A Frank McCourt nunca lo abandonaron el acento, las cejas, las gorras de tweed, los ojos claros y brillantes. Había nacido en Brooklyn pero era un irlandés con otro pasaporte, un accidente migratorio, uno que vivió explicando que era nacido aunque no criado. Proletario, bebedor, maestro de escuela secundaria, todo le parecía bien después de tener la peor infancia: hombrear bolsas, lavar jaulas de canarios, cuidar cartas. McCourt nació en la peor miseria y murió famoso, querido, personaje nacional, best-seller internacional. Y todo por contar las cosas que le puede hacer Irlanda a sus gentes, allá y aquí y en todas partes.

La fama de McCourt se debe a Las cenizas de Angela, un libro bipolar y casi siniestro. McCourt cuenta allí que nació en 1930 en las barriadas irlandesas de Nueva York, las mismas que nos dieron a J.P. Donleavy, que tuvo seis hermanos pero tres se murieron, y que tuvo un padre bebedor y una madre abnegada. Los McCourt, Malachy y Angela, siguieron los pasos de la mayoría de los irlandeses y se fueron de la isla, buscando una vida mejor. No la encontraron en Brooklyn y se volvieron a Limerick.

Los cuatro chicos sobrevivientes hicieron algo de escuela, trompeándose con sus compañeros que los cargaban por el acento yanqui, viviendo en un ambiente frío y alimentados estrictamente a té y pan negro. Malachy se tomaba los peniques que malganaba y un día, al comenzar la guerra, desapareció con un empleo nuevo en una fábrica inglesa. Angela mendigó en las calles, el pequeño Frankie se hizo cartero y le escribía cartas a una vecina más próspera pero analfabeta.

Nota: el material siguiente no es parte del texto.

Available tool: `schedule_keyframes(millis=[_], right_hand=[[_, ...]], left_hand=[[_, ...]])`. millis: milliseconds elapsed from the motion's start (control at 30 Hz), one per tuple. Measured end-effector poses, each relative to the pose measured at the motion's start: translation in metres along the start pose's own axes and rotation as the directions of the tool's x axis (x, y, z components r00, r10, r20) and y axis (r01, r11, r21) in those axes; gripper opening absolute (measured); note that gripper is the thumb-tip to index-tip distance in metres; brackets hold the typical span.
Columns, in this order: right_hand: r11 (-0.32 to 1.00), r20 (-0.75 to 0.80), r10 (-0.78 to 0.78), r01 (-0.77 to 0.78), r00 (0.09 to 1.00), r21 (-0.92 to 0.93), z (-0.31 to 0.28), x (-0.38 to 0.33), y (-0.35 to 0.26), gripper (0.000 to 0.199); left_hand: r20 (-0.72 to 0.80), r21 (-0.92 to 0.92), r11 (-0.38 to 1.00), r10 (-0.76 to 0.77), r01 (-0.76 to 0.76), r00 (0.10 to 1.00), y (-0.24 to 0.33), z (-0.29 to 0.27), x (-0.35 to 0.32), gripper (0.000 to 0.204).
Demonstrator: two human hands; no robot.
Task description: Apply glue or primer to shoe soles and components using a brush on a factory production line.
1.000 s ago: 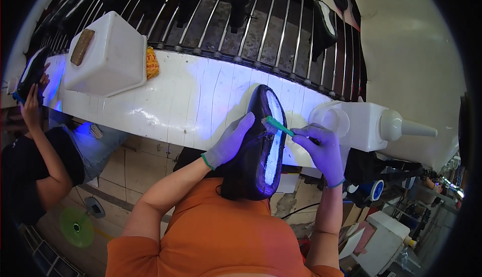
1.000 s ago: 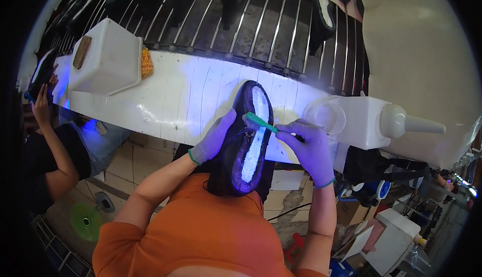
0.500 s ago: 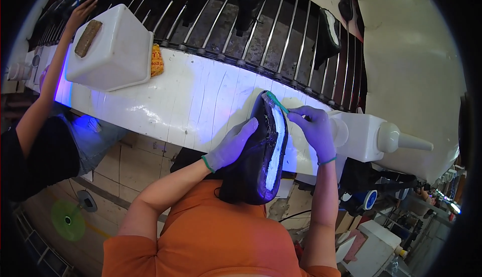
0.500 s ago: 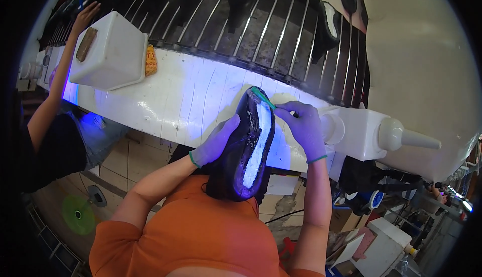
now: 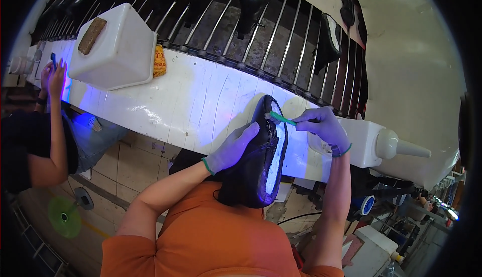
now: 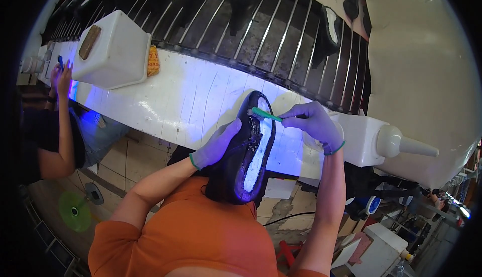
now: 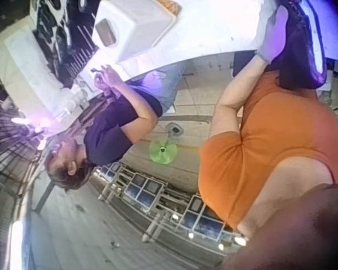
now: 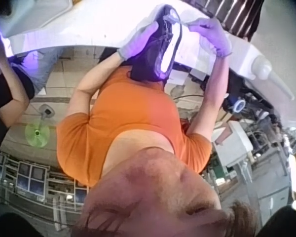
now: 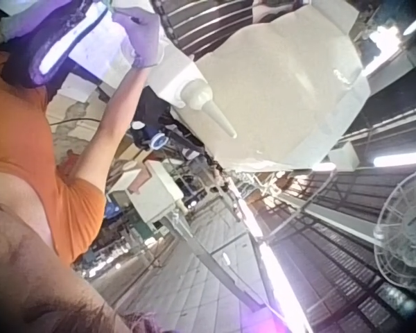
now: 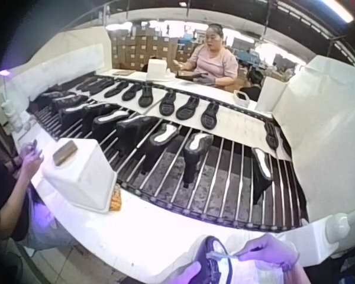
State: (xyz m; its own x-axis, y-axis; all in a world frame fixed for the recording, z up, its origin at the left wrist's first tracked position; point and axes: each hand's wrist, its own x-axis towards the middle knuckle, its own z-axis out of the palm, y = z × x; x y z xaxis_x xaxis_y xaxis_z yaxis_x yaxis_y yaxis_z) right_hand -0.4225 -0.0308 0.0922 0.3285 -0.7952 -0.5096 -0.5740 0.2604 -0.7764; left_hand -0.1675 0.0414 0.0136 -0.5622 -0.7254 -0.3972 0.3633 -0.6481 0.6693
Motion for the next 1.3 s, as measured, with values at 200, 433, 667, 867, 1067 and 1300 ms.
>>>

Eventualmente, la familia fue volviendo a Nueva York y Frank fue reclutado, terminó criando perros para el ejército en Alemania, fue el peor mozo del Biltmore de Manhattan y terminó, por pena o por talento, en la universidad con un diploma de maestro de inglés. Fue el más original de sus colegas, que enseñaba poesía cantando sagas celtas y composición con tareas como “escriba una nota justificando la rabona de Eva ante Dios”.

Frank comenzó a escribir su libro en los sesenta, imitando a Joyce y enfermo de rencores y vergüenzas. Tuvo que morirse su Angela, tuvo que jubilarse y tuvo que beber demasiado con escritores “de verdad” como Jimmy Breslin y Pete Hamill, para saber cómo hacerlo. Un día empezó con una definición prístina: “No hay infancia como una infancia miserable y no hay infancia miserable como una irlandesa y en particular como una infancia miserable irlandesa y católica”.

Desde 1996, Las cenizas de Angela vendieron cuatro millones de copias en inglés y vaya a saberse cuántas más en cuanta lengua se habla en este mundo. Hasta hubo una película, dirigida por Alan Parker. Una de las razones del éxito es que hay 80 millones de descendientes de irlandeses en este mundo, un mercado absurdamente ligado a estos cuentos viejos de pobreza y sufrimiento. Otra es el tono exacto del libro, que no pudo repetir en los dos siguientes: una voz del país, con la dicción peculiar que da el gaélico y una total falta de sentimentalismo.

McCourt se murió el domingo pasado de cáncer, con 77 años y una felicidad de las cosas hechas.